Pull every line containing "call" from the entries.

**ENTRIES PROVIDED**
* * *

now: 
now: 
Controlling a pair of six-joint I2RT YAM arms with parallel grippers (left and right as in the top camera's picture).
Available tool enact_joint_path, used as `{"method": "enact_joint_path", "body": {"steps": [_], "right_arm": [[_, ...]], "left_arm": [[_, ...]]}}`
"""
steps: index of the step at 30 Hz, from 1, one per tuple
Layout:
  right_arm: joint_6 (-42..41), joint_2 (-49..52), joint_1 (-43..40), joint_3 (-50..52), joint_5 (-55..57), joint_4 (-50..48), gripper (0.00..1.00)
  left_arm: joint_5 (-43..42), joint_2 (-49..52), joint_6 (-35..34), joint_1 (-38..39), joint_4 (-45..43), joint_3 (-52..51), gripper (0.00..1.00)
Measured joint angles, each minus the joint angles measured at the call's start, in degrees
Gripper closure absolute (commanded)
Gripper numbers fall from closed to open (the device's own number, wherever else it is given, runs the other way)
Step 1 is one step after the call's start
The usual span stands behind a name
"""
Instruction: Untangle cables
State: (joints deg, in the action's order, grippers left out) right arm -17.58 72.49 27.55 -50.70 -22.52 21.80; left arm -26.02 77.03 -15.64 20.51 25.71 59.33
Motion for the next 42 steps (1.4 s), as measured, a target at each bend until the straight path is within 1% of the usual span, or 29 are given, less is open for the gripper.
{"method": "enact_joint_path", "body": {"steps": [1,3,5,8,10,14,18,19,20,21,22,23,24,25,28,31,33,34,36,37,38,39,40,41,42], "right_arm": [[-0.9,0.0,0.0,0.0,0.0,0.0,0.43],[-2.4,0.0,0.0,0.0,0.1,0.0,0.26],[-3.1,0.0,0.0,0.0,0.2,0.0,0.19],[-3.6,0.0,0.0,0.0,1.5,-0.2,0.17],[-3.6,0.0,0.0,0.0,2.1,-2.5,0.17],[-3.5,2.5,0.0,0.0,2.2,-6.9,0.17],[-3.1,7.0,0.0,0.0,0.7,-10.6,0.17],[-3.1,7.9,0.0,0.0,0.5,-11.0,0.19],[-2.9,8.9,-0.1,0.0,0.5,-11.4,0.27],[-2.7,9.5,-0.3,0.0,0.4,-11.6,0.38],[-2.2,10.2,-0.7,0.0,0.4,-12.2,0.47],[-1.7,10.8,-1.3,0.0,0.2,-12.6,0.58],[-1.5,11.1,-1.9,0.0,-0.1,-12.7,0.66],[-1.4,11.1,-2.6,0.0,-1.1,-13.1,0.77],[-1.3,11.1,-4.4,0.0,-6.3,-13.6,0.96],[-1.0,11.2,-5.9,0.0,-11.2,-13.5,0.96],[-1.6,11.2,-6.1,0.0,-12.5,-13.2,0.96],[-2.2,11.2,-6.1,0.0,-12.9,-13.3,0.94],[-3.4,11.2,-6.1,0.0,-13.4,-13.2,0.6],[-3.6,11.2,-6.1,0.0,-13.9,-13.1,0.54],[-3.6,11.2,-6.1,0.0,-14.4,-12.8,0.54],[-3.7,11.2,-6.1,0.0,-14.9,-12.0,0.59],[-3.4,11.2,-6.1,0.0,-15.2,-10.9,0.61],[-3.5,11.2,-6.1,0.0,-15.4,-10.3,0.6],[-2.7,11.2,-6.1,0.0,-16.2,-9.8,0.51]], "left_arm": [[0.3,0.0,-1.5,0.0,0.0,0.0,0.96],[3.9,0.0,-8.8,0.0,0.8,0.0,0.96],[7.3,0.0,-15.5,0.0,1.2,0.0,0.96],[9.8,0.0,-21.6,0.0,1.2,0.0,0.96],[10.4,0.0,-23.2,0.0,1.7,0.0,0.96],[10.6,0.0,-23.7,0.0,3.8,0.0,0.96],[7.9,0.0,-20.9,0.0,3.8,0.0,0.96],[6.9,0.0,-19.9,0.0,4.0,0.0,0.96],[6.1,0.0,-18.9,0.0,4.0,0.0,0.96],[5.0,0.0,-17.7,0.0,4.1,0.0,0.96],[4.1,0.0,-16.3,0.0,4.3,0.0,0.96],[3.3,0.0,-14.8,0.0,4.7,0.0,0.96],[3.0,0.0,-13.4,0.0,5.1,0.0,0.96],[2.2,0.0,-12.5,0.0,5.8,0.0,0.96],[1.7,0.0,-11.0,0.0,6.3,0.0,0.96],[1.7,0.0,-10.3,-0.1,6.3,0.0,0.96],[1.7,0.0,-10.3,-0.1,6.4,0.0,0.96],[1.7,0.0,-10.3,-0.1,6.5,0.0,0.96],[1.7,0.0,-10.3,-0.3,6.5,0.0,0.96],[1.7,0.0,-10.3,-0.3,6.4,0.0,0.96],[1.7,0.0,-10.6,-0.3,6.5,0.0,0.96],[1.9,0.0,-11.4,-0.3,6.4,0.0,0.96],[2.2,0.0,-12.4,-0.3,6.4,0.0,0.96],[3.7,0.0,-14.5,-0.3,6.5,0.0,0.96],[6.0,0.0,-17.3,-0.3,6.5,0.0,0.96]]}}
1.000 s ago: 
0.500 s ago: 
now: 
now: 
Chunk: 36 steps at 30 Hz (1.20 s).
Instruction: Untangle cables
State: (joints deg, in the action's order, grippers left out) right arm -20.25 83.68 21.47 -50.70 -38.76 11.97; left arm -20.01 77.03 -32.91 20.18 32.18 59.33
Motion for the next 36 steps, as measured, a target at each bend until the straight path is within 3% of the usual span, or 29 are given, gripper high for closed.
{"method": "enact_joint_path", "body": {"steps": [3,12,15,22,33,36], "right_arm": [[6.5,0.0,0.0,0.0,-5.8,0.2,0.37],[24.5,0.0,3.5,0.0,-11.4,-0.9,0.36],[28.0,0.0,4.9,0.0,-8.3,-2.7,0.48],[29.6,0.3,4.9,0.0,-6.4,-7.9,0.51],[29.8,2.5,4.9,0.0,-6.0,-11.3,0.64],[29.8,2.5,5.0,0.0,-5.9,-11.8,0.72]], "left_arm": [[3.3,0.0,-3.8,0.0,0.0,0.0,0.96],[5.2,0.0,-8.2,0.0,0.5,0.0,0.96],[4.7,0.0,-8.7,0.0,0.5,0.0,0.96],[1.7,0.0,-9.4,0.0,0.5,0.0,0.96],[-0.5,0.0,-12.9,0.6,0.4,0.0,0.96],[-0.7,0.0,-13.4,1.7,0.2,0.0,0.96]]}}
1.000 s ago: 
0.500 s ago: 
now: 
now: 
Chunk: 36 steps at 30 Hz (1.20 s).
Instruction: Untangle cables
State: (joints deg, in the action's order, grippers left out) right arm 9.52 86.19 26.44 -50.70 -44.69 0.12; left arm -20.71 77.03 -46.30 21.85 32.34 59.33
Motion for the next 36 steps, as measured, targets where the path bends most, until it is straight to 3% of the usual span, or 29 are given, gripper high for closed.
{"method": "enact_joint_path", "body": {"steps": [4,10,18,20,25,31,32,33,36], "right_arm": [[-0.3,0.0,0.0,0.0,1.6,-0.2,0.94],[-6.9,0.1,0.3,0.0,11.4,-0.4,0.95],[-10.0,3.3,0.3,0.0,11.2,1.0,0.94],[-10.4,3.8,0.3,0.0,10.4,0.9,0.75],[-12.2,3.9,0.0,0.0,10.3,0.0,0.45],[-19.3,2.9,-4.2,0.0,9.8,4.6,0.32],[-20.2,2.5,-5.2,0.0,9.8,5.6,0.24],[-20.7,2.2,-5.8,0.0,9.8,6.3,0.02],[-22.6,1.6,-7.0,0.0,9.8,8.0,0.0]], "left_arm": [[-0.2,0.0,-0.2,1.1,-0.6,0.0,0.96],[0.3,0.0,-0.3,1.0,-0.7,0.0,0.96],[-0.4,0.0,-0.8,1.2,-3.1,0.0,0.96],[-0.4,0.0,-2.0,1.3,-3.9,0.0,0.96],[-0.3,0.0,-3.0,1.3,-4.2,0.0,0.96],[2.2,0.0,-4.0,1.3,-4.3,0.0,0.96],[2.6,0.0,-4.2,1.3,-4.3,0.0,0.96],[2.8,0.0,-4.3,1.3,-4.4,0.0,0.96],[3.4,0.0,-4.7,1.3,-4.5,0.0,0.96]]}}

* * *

**EXERCISE ANSWER**
Measured joint angles, each minus the joint angles measured at the call's start, in degrees
Step 1 is one step after the call's start

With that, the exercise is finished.